IL&FS Engineering & Construction Co Ltd – Q3 FY26: ₹62 Cr Quarterly Revenue, ₹2,700+ Cr Defaults, and a Balance Sheet That Looks Like a Crime Scene
1. At a Glance
₹343 crore market cap. ₹25.9 stock price. ₹2,672 crore debt. Net worth so negative that even Excel gives up and shows Book Value: –₹244. That’s not a typo; that’s emotional damage.
IL&FS Engineering & Construction Co Ltd (IL&FS Engg) is that one infra stock which refuses to die, refuses to revive, and keeps trading like a Bollywood villain who keeps re-entering the movie after being shot. The company reported Q3 FY26 revenue of ₹62.36 crore with PAT of ₹1.78 crore, which looks decent until you zoom out and realise the TTM PAT is –₹27 crore, operating margins are –31%, interest coverage is –5.8, and loan defaults stand at ~₹2,727 crore.

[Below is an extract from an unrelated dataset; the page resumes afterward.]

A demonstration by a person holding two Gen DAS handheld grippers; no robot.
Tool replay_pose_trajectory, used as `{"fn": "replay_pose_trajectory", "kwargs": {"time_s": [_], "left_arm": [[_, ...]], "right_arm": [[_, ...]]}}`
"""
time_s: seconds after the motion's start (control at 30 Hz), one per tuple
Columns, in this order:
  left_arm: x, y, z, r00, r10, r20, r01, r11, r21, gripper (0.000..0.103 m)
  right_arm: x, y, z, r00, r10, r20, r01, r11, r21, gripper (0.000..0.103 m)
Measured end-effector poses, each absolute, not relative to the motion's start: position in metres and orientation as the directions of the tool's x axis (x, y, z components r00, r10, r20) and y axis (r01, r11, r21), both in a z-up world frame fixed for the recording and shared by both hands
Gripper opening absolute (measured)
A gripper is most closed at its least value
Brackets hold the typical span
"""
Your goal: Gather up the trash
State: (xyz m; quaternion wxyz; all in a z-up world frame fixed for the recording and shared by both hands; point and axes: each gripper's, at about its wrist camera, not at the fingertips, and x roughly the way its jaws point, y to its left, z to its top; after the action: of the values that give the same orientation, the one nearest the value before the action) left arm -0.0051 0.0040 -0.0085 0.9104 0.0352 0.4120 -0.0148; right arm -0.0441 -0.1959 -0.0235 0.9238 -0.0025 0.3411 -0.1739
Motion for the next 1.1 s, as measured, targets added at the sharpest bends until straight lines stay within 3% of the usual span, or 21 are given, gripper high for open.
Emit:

The stock is down 37% YoY, yet up 45% over 5 years, proving once again that Indian markets respect hope more than balance sheets.
Question for you before we go deeper: 👉 Is this a turnaround story… or just a very active zombie company?
2. Introduction – Welcome to the IL&FS Multiverse
IL&FS Engineering was once a serious EPC player. Roads, metros, irrigation, ports, power, oil & gas—you name it, they’ve built it. Mumbai–Pune Expressway? Done. Bangalore NICE Road? Done. Metro projects? Absolutely.
Then came the IL&FS Group collapse, and this company got dragged into the financial equivalent of a CBI documentary series.
Since then:
Continuous losses
Net worth completely eroded
Massive loan defaults
NCLT intervention
Board reconstitution
Resolution process still cooking… slowly… very slowly
And yet, projects still exist. Revenue still comes in. Occasionally, the company even posts a quarterly profit, just to confuse analysts and give traders false hope.
This is not a growth story. This is not even a value story. This is a courtroom drama disguised as an EPC company.
So why are we even analysing it?
Because sometimes, distress itself becomes the investment thesis.
3. Business Model – WTF Do They Even Do?
In simple terms: IL&FS Engg is an EPC contractor—Engineering, Procurement, Construction.
They design it. They build it. They bill it. They don’t get paid on time.
Their project portfolio is absurdly wide:
Roads & highways
Metro & rail projects
Ports
Irrigation canals & dams
Power transmission
Oil & gas pipelines
Residential & commercial buildings
They don’t lack technical capability. They lack financial oxygen.
Right now, they cannot bid for new projects independently due to:
Defaults
Poor credit ratings
Resolution restrictions
So the company survives by:
Completing old projects
Sub-contracting (like Surat Metro)
Exploring JVs with financially stable partners
Think of it as a brilliant civil engineer who can build a flyover—but whose credit card is permanently blocked.